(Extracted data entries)

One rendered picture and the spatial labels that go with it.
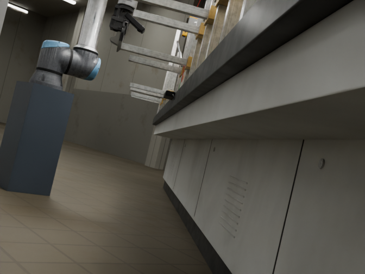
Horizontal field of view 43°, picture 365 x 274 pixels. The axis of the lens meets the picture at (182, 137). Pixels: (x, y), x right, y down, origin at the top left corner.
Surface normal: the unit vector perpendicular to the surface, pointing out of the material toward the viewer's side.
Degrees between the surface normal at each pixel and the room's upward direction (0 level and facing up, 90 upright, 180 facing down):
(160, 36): 90
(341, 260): 90
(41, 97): 90
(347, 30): 90
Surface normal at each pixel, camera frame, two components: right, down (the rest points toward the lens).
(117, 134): -0.73, -0.19
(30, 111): 0.64, 0.13
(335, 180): -0.97, -0.23
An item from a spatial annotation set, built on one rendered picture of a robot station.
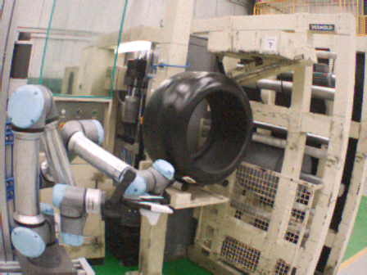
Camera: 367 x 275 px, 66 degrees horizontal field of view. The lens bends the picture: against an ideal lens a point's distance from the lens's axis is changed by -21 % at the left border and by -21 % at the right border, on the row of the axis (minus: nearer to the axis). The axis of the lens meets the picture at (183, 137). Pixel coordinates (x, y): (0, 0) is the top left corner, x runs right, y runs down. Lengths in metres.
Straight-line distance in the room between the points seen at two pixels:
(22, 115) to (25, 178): 0.18
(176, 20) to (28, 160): 1.41
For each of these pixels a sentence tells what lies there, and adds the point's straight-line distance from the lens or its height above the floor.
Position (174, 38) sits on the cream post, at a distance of 2.08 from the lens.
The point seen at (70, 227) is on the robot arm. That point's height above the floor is 0.96.
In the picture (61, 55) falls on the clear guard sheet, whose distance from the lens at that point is 2.17.
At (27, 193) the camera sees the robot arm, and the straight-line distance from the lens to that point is 1.00.
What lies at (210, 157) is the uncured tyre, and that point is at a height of 1.00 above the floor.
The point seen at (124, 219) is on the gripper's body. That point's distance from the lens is 0.97.
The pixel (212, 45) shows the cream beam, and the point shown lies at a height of 1.68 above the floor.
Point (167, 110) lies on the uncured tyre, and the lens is 1.65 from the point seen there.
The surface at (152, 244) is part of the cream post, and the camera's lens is 2.30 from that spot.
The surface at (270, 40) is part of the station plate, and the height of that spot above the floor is 1.72.
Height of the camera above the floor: 1.39
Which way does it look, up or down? 8 degrees down
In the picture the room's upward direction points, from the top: 7 degrees clockwise
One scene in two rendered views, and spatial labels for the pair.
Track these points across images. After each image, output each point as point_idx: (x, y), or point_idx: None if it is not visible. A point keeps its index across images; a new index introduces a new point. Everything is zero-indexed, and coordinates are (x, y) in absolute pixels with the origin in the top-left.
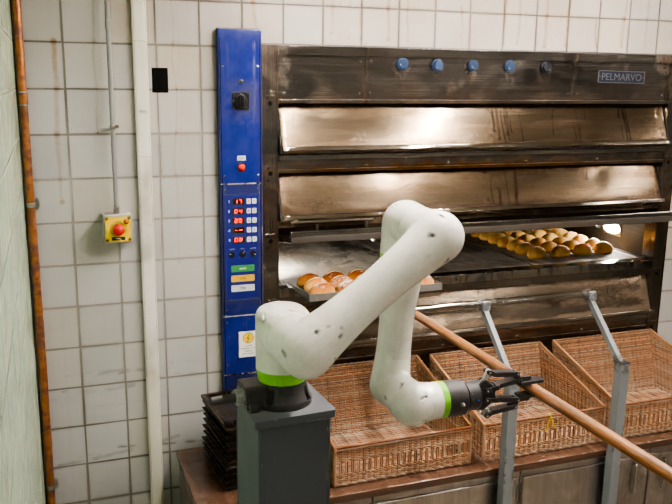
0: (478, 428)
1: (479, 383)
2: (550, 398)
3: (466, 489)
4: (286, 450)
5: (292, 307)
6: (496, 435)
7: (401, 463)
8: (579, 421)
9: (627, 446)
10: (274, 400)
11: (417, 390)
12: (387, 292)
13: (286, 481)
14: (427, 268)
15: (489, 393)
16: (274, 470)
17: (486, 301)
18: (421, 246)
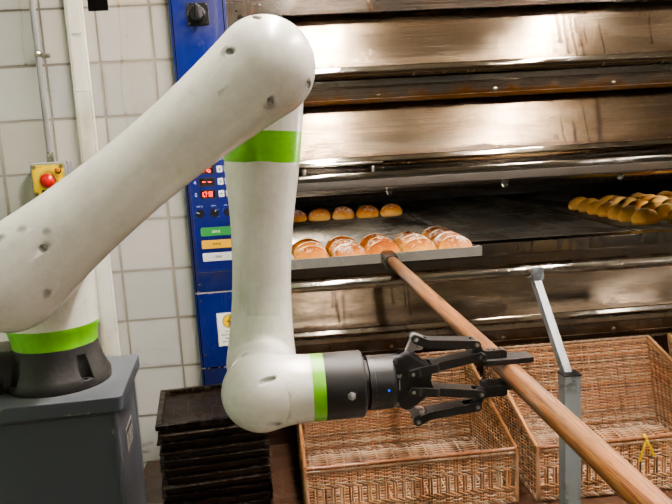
0: (531, 451)
1: (395, 359)
2: (527, 389)
3: None
4: (36, 465)
5: None
6: (557, 463)
7: (409, 496)
8: (565, 436)
9: (645, 499)
10: (20, 377)
11: (258, 366)
12: (141, 164)
13: None
14: (224, 118)
15: (418, 379)
16: (17, 499)
17: (537, 266)
18: (208, 73)

__Work item__
Please output the entries above exactly, leaving out every picture.

__Response to the task__
One rendered picture and the spatial labels that go with it.
Horizontal field of view 43°, picture 365 x 274 pixels. The axis of the lens meets the picture at (182, 137). Pixels: (x, y), x right, y down, origin at the top left corner.
Surface normal: the unit vector perpendicular to the surface, pointing out of the material toward the viewer's side.
Degrees between the surface normal at each pixel and the room's upward direction (0 level and facing up, 90 upright, 180 facing down):
(160, 36): 90
(341, 260): 90
(41, 97): 90
(347, 30): 90
Surface normal at each pixel, camera frame, two components: right, down (the rest points toward the lens).
(117, 134): -0.73, -0.19
(30, 111): 0.64, 0.13
(335, 180): -0.97, -0.23
An item from a spatial annotation set, built on one rendered picture of a robot station.
Camera: 367 x 275 px, 66 degrees horizontal field of view. The lens bends the picture: against an ideal lens a point's distance from the lens's axis is changed by -21 % at the left border and by -21 % at the right border, on the row of the axis (minus: nearer to the axis). The axis of the lens meets the picture at (183, 137). Pixel coordinates (x, y): (0, 0) is the top left corner, x runs right, y runs down. Lengths in metres.
Straight-line distance in the room between the points seen at two pixels:
(22, 115) to (25, 178): 0.18
(176, 20) to (28, 160): 1.41
For each of these pixels a sentence tells what lies there, and adds the point's straight-line distance from the lens or its height above the floor.
Position (174, 38) sits on the cream post, at a distance of 2.08 from the lens.
The point seen at (70, 227) is on the robot arm. That point's height above the floor is 0.96.
In the picture (61, 55) falls on the clear guard sheet, whose distance from the lens at that point is 2.17.
At (27, 193) the camera sees the robot arm, and the straight-line distance from the lens to that point is 1.00.
What lies at (210, 157) is the uncured tyre, and that point is at a height of 1.00 above the floor.
The point seen at (124, 219) is on the gripper's body. That point's distance from the lens is 0.97.
The pixel (212, 45) shows the cream beam, and the point shown lies at a height of 1.68 above the floor.
Point (167, 110) lies on the uncured tyre, and the lens is 1.65 from the point seen there.
The surface at (152, 244) is part of the cream post, and the camera's lens is 2.30 from that spot.
The surface at (270, 40) is part of the station plate, and the height of that spot above the floor is 1.72.
Height of the camera above the floor: 1.39
Which way does it look, up or down? 8 degrees down
In the picture the room's upward direction points, from the top: 7 degrees clockwise
One scene in two rendered views, and spatial labels for the pair.
Track these points across images. After each image, output each point as point_idx: (x, y), or point_idx: None if it is not visible. A point keeps its index across images; a new index introduces a new point. Everything is zero-indexed, and coordinates are (x, y) in absolute pixels with the origin in the top-left.
0: (478, 428)
1: (479, 383)
2: (550, 398)
3: (466, 489)
4: (286, 450)
5: (292, 307)
6: (496, 435)
7: (401, 463)
8: (579, 421)
9: (627, 446)
10: (274, 400)
11: (417, 390)
12: (387, 292)
13: (286, 481)
14: (427, 268)
15: (489, 393)
16: (274, 470)
17: (486, 301)
18: (421, 246)
0: (531, 451)
1: (395, 359)
2: (527, 389)
3: None
4: (36, 465)
5: None
6: (557, 463)
7: (409, 496)
8: (565, 436)
9: (645, 499)
10: (20, 377)
11: (258, 366)
12: (141, 164)
13: None
14: (224, 118)
15: (418, 379)
16: (17, 499)
17: (537, 266)
18: (208, 73)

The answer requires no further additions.